Rotor Technologies
- Company type: Private
- Industry: Aerospace
- Founded: 2021
- Founder: Hector Xu
- Headquarters: Nashua, New Hampshire

= Rotor Technologies =

American aircraft company

Rotor Technologies is an unmanned aerial vehicle company founded by Hector Xu and based in Nashua, New Hampshire. In 2024, the company began producing and testing two models of unmanned helicopters: a general utility aircraft called the Airtruck, as well as an agricultural aircraft called the Sprayhawk.

== History ==

=== 2020–2021: origins, founding ===
In 2020, during the COVID-19 pandemic, Xu took lessons in Nashua, New Hampshire to fly helicopters; at the time, he was a postdoctoral researcher in aerospace engineering at the Massachusetts Institute of Technology (MIT). Realizing the "pretty terrifying" experience of flying a helicopter and recognizing its potential for "human error," Xu considered how technological advancements could make helicopter flight safer—he subsequently began researching unmanned aircraft systems.

In 2021, Xu founded Rotor Technologies in a hangar in Nashua, New Hampshire and secured eight figures in funding. From then on, Xu would hire many staff from MIT to form his core team and partner with various college facilities like MIT's Venture Mentoring Service and Industrial Liaison Program as well as the National Science Foundation's campus program for innovators. In order to develop autonomous flight technology, Xu and his team decided to retrofit used helicopters from the Robinson Helicopter Company to save time and cost while also providing customers a potentially familiar aircraft.

=== 2021–present: Sprayhawks, agriculture ===
Over time, Rotor Technologies realized a "huge untapped market" for semi-autonomous helicopters in the agricultural industry. Xu stated: "People would call us up and say, 'hey, I want to use this for crop dusting, can I?' We'd say, OK maybe." Through the year, the company focused on applying semi-autonomous flight technology to the agriculture sector, specifically for productive purposes like spraying cropland with fertilizer and pesticide, combatting wildfires, and moving cargo between sites.

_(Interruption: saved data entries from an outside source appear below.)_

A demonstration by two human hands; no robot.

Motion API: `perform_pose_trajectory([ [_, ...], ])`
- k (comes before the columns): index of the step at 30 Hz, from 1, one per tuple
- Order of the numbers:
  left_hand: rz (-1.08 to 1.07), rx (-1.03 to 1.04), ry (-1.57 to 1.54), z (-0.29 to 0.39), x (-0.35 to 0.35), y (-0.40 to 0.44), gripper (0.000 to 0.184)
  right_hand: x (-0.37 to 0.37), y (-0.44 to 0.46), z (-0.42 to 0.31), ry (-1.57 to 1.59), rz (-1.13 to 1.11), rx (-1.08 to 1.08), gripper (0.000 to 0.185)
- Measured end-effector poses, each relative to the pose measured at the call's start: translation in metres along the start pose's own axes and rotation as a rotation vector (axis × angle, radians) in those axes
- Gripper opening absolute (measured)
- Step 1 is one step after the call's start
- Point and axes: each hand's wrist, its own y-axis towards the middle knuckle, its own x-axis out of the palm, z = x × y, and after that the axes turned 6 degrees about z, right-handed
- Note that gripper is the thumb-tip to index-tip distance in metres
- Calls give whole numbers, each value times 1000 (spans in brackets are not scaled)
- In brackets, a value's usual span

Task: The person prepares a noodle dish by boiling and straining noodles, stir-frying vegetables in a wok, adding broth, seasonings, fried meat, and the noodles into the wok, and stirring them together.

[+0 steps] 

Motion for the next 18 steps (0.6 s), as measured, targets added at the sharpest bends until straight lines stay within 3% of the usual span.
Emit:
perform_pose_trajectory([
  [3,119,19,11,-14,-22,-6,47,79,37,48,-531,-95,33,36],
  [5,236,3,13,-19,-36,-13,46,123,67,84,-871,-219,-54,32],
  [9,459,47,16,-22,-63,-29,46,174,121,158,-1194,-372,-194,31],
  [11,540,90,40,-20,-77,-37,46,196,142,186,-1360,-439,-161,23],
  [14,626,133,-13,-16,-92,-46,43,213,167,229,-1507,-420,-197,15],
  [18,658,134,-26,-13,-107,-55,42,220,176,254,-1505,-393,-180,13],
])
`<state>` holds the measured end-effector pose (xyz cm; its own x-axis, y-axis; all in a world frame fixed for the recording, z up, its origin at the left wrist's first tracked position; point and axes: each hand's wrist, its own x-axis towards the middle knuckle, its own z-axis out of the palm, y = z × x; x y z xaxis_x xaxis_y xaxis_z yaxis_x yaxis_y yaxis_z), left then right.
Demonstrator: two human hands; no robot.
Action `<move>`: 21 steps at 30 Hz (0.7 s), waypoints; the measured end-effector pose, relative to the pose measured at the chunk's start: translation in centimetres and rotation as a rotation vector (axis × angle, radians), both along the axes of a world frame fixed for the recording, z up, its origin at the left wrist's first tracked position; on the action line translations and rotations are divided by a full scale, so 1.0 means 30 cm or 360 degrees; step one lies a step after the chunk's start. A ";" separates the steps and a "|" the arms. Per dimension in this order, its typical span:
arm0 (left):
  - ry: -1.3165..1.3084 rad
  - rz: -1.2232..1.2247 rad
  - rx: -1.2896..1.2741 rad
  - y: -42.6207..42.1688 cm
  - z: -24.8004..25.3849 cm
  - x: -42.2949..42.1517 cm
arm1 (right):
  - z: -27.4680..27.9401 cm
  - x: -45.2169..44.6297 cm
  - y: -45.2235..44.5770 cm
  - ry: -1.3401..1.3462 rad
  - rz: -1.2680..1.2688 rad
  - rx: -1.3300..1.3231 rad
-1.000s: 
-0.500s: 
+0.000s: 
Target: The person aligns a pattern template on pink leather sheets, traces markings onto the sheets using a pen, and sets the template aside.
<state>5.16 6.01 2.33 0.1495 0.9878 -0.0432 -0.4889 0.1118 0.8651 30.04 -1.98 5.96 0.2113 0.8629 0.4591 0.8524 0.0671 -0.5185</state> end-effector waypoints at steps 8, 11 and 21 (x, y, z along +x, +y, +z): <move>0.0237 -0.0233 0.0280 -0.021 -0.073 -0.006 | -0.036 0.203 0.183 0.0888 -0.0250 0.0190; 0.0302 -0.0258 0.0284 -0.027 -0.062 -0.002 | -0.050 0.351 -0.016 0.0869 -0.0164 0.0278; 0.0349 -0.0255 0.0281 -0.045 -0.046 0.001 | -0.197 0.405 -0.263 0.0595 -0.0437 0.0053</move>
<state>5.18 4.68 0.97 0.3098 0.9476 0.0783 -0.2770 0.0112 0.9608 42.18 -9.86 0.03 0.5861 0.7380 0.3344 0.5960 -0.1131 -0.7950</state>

That year, Rotor Technologies built two semi-autonomous helicopters—each a nearly $1 million Robinson R44 that the company has called a "Sprayhawk." At the time of its creation, it was "the largest agricultural drone available in the world" and "features a 120-gallon spray tank with 33-foot spray booms" which allowed it to match the spray capacity of a manned helicopter. Additionally, the helicopter was equipped with "flight computers and communications systems allowing it to be operated remotely" as well as several cameras, lasers, GPS, and other internals. In the event of a contingency, the helicopter "has a system which Xu referred to as a big, red button that ensures the engine can be shut off and the helicopter perform a controlled landing."

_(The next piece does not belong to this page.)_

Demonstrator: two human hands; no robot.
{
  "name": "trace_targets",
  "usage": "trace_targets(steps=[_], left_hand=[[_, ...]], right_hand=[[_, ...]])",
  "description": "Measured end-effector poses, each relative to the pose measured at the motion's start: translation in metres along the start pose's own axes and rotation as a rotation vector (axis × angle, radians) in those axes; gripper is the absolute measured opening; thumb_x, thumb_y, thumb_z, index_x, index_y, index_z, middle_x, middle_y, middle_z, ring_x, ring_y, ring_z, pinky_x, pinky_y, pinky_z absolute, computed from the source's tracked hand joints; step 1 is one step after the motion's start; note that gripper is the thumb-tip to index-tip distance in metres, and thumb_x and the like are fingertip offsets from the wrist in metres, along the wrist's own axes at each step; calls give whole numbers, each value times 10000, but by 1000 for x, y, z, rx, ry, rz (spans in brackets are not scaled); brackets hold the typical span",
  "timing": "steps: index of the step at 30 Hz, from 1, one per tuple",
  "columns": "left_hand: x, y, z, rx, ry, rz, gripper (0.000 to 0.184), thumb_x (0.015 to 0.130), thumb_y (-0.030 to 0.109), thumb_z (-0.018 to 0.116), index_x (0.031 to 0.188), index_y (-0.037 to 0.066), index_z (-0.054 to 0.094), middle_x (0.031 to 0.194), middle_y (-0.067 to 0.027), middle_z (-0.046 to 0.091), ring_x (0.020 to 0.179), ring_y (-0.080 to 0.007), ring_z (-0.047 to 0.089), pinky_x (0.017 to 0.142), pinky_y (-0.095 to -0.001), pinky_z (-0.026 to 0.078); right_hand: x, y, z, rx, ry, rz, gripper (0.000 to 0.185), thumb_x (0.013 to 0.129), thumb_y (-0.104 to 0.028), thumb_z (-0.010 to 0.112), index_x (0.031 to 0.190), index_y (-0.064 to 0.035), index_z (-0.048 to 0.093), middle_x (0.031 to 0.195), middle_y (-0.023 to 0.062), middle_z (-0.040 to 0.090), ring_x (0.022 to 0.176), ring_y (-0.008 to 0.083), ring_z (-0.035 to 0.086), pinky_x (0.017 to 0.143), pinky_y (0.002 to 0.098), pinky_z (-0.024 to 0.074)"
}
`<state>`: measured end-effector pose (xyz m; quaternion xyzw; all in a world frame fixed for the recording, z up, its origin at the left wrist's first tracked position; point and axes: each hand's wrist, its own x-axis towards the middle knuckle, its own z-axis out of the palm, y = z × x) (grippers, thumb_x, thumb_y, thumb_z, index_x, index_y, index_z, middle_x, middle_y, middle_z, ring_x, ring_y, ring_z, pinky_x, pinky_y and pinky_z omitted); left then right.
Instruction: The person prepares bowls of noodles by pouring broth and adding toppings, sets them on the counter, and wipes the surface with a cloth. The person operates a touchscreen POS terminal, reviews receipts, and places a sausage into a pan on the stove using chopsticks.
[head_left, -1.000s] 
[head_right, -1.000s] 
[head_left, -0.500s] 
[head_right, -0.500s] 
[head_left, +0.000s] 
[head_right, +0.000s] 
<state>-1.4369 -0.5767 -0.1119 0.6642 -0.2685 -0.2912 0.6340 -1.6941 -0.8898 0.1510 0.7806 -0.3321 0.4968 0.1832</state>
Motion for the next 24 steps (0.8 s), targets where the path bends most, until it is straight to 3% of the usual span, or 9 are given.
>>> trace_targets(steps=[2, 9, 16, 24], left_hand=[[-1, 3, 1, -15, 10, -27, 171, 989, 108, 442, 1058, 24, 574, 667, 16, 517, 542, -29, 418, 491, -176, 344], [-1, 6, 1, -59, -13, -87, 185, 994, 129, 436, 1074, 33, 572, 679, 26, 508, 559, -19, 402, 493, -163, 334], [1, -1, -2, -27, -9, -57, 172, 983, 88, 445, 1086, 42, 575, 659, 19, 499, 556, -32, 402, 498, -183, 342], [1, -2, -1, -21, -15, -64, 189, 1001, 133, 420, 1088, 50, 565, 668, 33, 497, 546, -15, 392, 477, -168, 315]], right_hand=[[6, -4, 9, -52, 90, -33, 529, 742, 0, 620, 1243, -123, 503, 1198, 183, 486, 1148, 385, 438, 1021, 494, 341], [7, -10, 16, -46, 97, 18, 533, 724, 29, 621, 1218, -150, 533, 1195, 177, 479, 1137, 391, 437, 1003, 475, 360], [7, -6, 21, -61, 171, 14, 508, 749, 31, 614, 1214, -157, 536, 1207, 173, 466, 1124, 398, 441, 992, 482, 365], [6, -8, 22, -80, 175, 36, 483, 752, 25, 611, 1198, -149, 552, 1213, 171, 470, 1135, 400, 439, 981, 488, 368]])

After the first two Sprayhawks were produced, Rotor Technologies began testing flights in anticipation of deliveries to "early-access partners throughout spring 2025". In November, Rotor Technologies announced a partnership with AG-NAV, a "precision navigation and flow control technology" company, in order to aid development of the Sprayhawk's unmanned capabilities. On November 20, the company publicly debuted an Federal Aviation Administration-approved test flight with a Sprayhawk at the National Agricultural Aviation Association's trade show at the Perot Field Fort Worth Alliance Airport in Texas. The event was hosted in partnership with the Federal Aviation Administration, the Helicopter Institute, and Hillwood.

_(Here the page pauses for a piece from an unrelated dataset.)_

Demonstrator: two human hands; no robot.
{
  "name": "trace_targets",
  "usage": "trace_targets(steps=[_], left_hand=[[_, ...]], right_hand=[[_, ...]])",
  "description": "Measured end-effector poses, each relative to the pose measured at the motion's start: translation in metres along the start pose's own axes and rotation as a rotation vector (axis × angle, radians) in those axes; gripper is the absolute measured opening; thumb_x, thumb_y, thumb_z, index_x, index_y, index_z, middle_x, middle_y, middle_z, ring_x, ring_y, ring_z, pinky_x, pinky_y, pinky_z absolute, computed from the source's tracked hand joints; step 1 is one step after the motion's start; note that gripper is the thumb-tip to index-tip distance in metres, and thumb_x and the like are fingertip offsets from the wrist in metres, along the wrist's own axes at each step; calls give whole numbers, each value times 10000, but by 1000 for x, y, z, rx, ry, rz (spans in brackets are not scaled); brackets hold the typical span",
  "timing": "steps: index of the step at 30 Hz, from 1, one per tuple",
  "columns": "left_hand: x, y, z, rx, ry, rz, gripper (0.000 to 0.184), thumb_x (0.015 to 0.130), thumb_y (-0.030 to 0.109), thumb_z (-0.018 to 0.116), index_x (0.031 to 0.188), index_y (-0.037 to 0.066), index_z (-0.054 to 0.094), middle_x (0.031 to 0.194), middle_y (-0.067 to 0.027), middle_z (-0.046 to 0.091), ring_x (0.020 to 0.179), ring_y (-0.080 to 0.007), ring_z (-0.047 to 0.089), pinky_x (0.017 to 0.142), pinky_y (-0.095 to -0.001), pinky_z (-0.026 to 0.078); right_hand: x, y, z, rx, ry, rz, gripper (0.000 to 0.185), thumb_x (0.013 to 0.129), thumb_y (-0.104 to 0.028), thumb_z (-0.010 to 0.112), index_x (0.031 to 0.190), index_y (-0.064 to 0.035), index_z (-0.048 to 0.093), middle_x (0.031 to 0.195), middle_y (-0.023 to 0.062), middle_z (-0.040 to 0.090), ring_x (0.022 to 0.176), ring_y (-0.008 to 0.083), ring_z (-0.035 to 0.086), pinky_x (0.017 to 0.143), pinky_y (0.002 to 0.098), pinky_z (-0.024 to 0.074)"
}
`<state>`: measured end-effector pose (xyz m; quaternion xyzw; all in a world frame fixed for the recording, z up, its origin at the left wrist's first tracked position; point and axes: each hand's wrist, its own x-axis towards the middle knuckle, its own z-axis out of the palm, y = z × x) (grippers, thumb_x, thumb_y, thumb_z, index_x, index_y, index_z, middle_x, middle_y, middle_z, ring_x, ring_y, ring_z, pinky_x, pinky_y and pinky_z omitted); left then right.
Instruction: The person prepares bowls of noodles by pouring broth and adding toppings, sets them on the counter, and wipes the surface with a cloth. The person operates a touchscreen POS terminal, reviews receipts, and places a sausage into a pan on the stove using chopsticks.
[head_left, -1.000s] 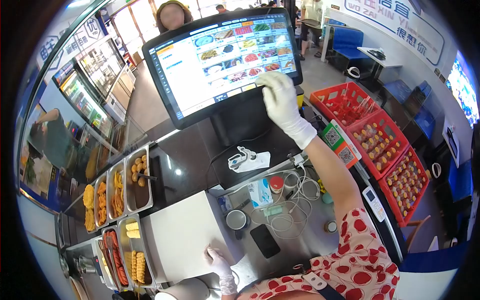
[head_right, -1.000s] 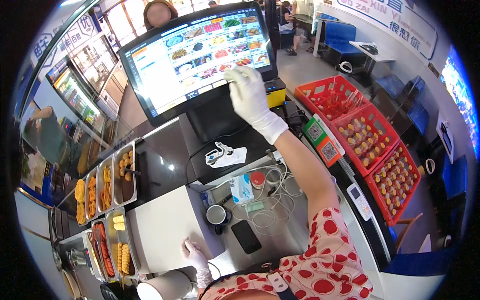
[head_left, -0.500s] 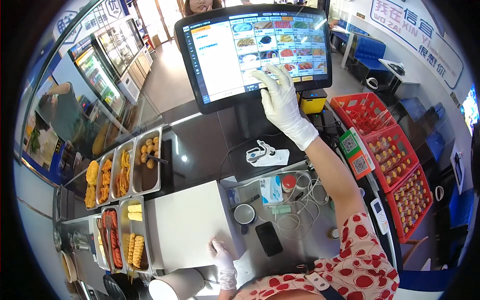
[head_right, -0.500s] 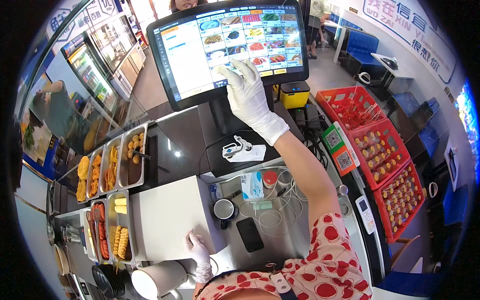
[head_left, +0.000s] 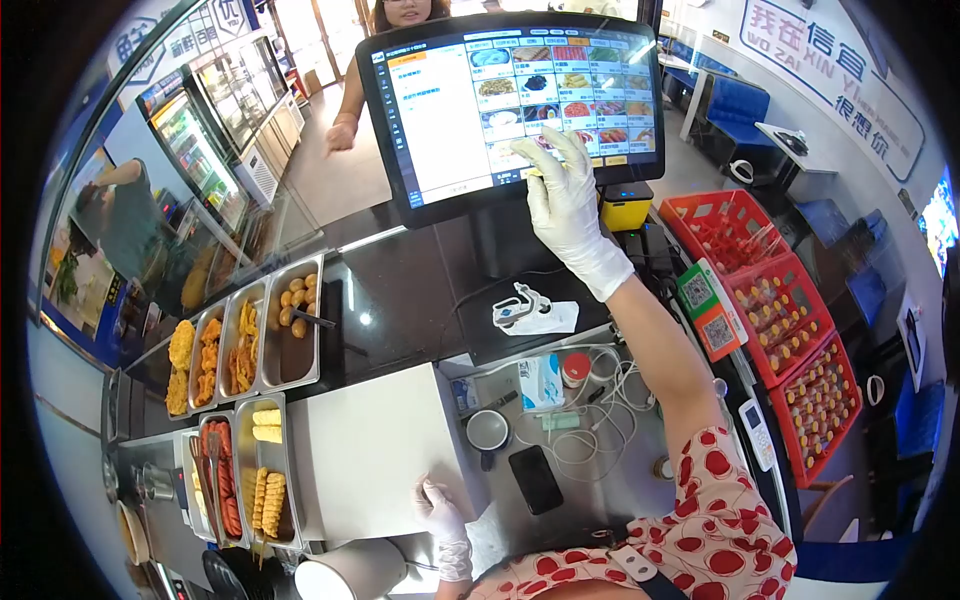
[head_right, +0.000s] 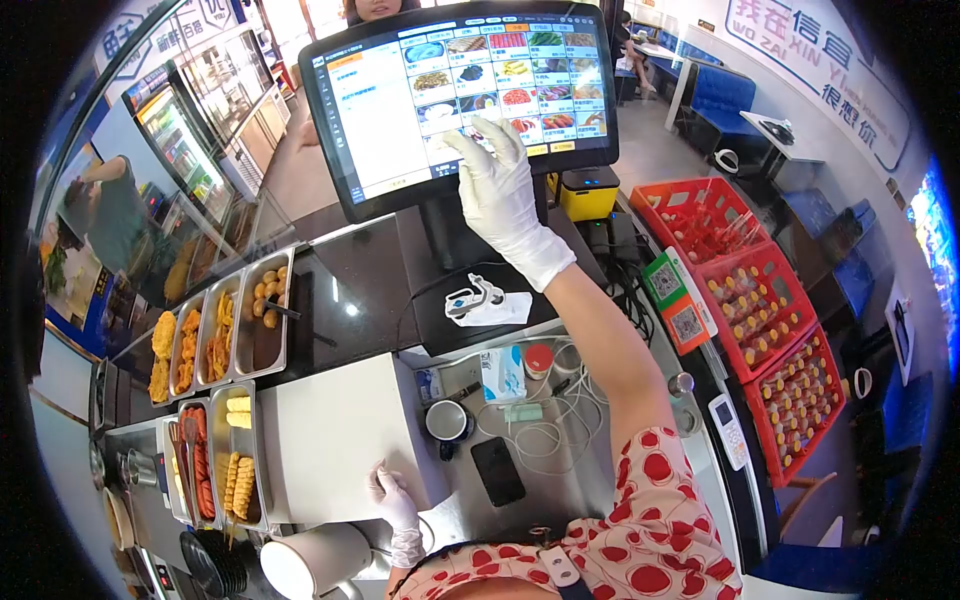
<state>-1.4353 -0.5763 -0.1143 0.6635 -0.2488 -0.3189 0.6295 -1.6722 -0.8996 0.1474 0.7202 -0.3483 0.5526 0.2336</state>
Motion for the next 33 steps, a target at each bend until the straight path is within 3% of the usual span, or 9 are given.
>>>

In 2024, Rotor Technologies also developed and produced another aircraft model, the Airtruck (also based on the Robinson R44), which is purposed to be a "heavy-lift multiuse drone, adaptable for a variety of applications" and, according to Xu, the aviation equivalent of a pickup truck. Specifically, the Airtruck is intended to be able to be able to carry a payload of a thousand pounds. One production model has been completed.

By the summer of 2024, Sprayhawks and Airtrucks were available for pre-order for customers in the United States and Brazil with anticipated delivery dates in 2025 or 2026. Due to the helicopters' weight exceeding limits set by the Federal Aviation Administration, owners must complete certain certifications and subsequently receive a 44807 Exemption for Commercial Agricultural Operations to operate unmanned aircraft for agricultural purposes; purchase also includes additional training for users. Xu has set a goal for building 15 Sprayhawks and 10 Airtrucks to sell and deliver in 2025: "I think 2025 will be production hell as Elon Musk calls it."